TASK INSTRUCTIONS> Find "Query: <item>black circuit board</item>" in the material below, then copy that line and every subsequent line to the end, exactly.

RECORDS SHOWN>
--------------------------------

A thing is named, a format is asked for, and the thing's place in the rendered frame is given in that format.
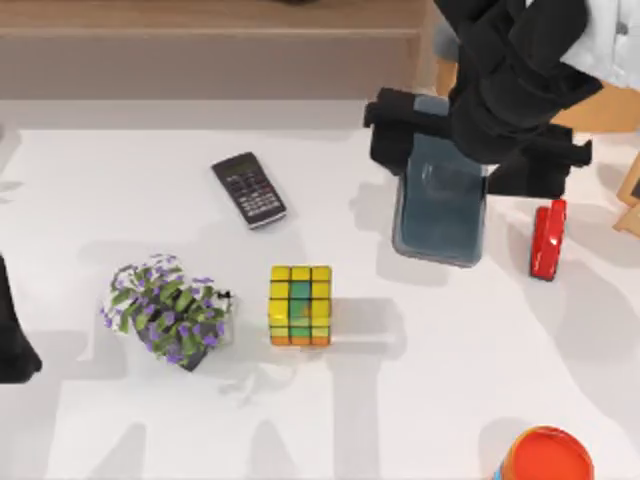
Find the dark grey-blue bin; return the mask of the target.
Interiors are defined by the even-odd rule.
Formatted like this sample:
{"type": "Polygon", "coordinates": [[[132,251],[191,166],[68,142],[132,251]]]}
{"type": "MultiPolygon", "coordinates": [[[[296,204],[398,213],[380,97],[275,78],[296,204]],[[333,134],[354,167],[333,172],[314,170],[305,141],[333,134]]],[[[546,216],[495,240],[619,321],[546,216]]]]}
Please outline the dark grey-blue bin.
{"type": "Polygon", "coordinates": [[[482,257],[486,169],[447,139],[416,134],[397,187],[394,250],[470,268],[482,257]]]}

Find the pale grey rounded box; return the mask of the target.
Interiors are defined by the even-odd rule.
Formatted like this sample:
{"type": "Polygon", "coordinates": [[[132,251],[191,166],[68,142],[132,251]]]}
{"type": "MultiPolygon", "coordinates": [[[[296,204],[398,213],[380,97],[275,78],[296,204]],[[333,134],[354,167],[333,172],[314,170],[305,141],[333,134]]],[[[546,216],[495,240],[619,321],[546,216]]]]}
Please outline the pale grey rounded box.
{"type": "Polygon", "coordinates": [[[449,112],[449,101],[446,97],[421,94],[416,96],[414,109],[422,113],[446,117],[449,112]]]}

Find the red stapler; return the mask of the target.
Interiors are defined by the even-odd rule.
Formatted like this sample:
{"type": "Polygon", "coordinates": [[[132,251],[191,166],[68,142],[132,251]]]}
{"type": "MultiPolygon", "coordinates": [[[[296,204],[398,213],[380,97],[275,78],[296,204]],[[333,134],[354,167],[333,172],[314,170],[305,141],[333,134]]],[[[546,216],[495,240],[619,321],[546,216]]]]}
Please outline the red stapler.
{"type": "Polygon", "coordinates": [[[551,282],[560,260],[565,233],[567,202],[553,200],[548,206],[536,209],[529,261],[529,275],[551,282]]]}

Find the black calculator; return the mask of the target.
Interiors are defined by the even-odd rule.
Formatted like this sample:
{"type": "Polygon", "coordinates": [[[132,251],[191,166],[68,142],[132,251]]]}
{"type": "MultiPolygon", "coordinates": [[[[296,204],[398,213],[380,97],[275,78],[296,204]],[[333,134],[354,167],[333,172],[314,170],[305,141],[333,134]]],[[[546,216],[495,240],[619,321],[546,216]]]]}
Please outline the black calculator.
{"type": "Polygon", "coordinates": [[[284,218],[287,208],[256,155],[244,152],[211,165],[211,170],[251,230],[284,218]]]}

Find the yellow and green puzzle cube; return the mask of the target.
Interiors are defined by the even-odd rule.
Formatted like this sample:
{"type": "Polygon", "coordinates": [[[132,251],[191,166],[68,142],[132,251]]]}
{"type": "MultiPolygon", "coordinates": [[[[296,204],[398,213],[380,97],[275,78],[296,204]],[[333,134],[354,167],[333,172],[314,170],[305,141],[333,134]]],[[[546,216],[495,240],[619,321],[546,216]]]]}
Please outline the yellow and green puzzle cube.
{"type": "Polygon", "coordinates": [[[329,346],[332,269],[326,265],[273,266],[267,313],[272,345],[329,346]]]}

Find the wooden cabinet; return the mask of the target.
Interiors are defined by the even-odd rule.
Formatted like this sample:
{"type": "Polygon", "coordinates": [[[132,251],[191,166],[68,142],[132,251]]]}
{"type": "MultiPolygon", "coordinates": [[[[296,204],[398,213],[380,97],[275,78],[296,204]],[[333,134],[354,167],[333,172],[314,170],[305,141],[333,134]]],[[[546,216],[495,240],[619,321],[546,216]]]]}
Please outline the wooden cabinet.
{"type": "Polygon", "coordinates": [[[0,99],[351,100],[433,79],[432,0],[0,0],[0,99]]]}

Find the orange cup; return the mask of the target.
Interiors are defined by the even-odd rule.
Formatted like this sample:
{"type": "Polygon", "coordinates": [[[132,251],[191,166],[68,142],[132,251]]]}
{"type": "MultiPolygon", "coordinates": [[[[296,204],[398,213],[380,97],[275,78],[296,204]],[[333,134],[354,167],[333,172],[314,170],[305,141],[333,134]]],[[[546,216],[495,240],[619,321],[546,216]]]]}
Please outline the orange cup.
{"type": "Polygon", "coordinates": [[[569,432],[550,425],[521,433],[487,480],[595,480],[593,460],[569,432]]]}

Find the purple flower plant pot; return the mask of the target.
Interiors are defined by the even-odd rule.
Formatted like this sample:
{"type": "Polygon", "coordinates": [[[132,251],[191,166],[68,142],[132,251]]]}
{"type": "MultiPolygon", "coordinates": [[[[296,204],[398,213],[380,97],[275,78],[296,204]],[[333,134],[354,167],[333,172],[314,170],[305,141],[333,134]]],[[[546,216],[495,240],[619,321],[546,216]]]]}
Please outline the purple flower plant pot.
{"type": "Polygon", "coordinates": [[[119,268],[99,313],[110,330],[133,332],[147,350],[187,372],[228,343],[234,294],[187,274],[179,258],[156,253],[119,268]]]}

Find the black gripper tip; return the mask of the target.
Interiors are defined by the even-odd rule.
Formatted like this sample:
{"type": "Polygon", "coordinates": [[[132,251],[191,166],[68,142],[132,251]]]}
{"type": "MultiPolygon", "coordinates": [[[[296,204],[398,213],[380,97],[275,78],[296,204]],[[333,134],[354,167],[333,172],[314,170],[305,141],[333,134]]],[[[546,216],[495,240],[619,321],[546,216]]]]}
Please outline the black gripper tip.
{"type": "Polygon", "coordinates": [[[4,257],[0,254],[0,385],[24,384],[42,370],[42,360],[19,323],[4,257]]]}

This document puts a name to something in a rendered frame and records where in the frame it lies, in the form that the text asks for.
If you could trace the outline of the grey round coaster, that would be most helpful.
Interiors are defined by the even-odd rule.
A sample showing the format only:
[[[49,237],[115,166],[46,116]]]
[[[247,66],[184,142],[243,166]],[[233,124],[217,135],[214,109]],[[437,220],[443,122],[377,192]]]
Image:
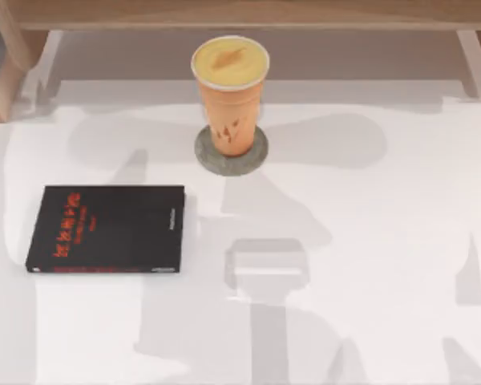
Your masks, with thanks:
[[[198,133],[194,152],[199,163],[208,171],[219,176],[243,176],[257,170],[269,153],[269,142],[265,133],[256,126],[253,146],[241,156],[224,156],[220,154],[211,137],[207,125]]]

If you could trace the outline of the orange drink cup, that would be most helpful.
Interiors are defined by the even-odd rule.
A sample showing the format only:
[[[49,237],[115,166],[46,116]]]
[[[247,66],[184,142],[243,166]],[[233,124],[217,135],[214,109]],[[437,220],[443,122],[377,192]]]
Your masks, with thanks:
[[[215,149],[224,156],[244,155],[254,143],[268,51],[252,38],[225,35],[198,46],[190,66]]]

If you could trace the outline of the black book with red lettering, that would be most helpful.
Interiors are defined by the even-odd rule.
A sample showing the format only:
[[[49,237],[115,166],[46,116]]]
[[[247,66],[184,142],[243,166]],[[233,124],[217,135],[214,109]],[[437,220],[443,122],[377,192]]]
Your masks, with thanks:
[[[47,185],[25,267],[31,273],[180,271],[182,185]]]

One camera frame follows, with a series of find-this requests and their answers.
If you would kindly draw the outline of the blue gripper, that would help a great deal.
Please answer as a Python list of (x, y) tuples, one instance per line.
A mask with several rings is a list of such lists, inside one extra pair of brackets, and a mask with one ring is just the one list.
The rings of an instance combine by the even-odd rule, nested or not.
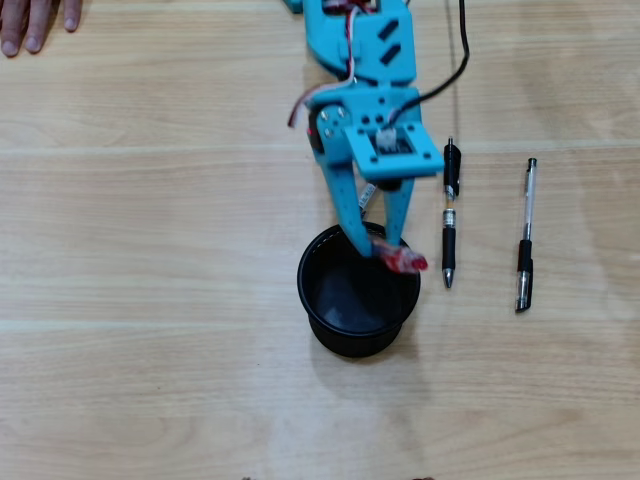
[[(354, 155), (345, 129), (376, 131), (409, 100), (418, 97), (413, 87), (353, 86), (315, 95), (309, 101), (307, 135), (317, 164), (324, 175), (339, 224), (363, 257), (373, 255), (369, 233), (362, 222), (359, 191), (354, 174)], [(415, 180), (382, 184), (386, 241), (401, 243)]]

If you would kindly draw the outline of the person's right hand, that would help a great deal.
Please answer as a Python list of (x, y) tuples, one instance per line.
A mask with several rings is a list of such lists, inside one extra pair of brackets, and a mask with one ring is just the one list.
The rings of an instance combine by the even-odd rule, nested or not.
[(58, 9), (62, 9), (64, 29), (73, 33), (80, 25), (83, 7), (83, 0), (3, 0), (1, 53), (6, 58), (15, 58), (24, 48), (29, 54), (39, 54)]

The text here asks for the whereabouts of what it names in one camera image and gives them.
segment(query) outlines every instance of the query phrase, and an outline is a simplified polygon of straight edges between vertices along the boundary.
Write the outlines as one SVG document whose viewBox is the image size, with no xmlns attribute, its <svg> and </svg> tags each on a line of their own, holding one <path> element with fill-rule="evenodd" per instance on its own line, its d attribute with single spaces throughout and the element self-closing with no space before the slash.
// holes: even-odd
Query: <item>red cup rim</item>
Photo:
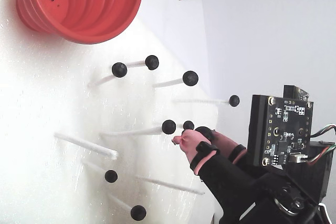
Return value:
<svg viewBox="0 0 336 224">
<path fill-rule="evenodd" d="M 66 28 L 59 22 L 57 22 L 55 19 L 52 18 L 51 15 L 47 14 L 44 9 L 42 8 L 41 4 L 38 0 L 31 0 L 34 9 L 38 16 L 41 18 L 41 20 L 45 24 L 51 24 L 50 29 L 54 31 L 55 33 L 61 35 L 67 40 L 80 43 L 80 44 L 97 44 L 101 42 L 105 42 L 107 40 L 110 40 L 111 38 L 116 37 L 117 35 L 121 34 L 134 20 L 136 14 L 138 13 L 138 10 L 140 8 L 141 0 L 136 0 L 136 3 L 130 12 L 129 17 L 125 20 L 125 22 L 122 23 L 121 26 L 119 26 L 118 29 L 114 30 L 111 33 L 104 34 L 101 36 L 83 36 L 78 33 L 75 33 L 71 31 L 70 29 Z"/>
</svg>

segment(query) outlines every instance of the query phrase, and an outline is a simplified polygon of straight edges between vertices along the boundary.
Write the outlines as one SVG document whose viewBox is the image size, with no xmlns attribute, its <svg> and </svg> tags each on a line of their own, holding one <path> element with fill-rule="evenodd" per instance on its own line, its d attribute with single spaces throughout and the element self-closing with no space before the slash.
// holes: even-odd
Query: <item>pink fingertip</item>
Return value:
<svg viewBox="0 0 336 224">
<path fill-rule="evenodd" d="M 173 138 L 172 142 L 173 142 L 174 144 L 180 144 L 181 140 L 182 140 L 182 137 L 181 137 L 181 136 L 175 136 L 175 137 Z"/>
</svg>

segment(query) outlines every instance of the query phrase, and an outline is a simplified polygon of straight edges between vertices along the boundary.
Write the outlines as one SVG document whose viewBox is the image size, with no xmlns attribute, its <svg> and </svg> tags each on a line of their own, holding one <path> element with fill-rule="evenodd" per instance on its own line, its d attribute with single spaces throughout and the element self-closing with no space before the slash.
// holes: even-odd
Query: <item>black circuit board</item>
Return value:
<svg viewBox="0 0 336 224">
<path fill-rule="evenodd" d="M 254 95 L 253 105 L 248 150 L 254 165 L 284 165 L 291 153 L 308 154 L 313 102 Z"/>
</svg>

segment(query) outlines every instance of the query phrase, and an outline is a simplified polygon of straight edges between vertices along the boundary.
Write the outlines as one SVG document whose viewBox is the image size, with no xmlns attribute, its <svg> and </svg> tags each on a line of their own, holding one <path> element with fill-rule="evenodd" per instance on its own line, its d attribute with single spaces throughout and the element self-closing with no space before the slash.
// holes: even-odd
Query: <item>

--------------------------------

YOUR RESPONSE>
Query: <item>black circuit board</item>
Return value:
<svg viewBox="0 0 336 224">
<path fill-rule="evenodd" d="M 254 95 L 253 105 L 248 150 L 254 165 L 284 165 L 291 153 L 308 154 L 313 102 Z"/>
</svg>

segment(query) outlines every instance of the query phrase, and an outline is a simplified polygon of straight edges between vertices along the boundary.
Write the outlines as one SVG document whose viewBox is the image size, with no xmlns attribute, its <svg> and </svg> tags each on a line of their own, holding one <path> element with fill-rule="evenodd" per instance on its own line, its d attribute with single spaces throughout and the element self-closing with no space before the slash.
// holes: even-odd
Query: <item>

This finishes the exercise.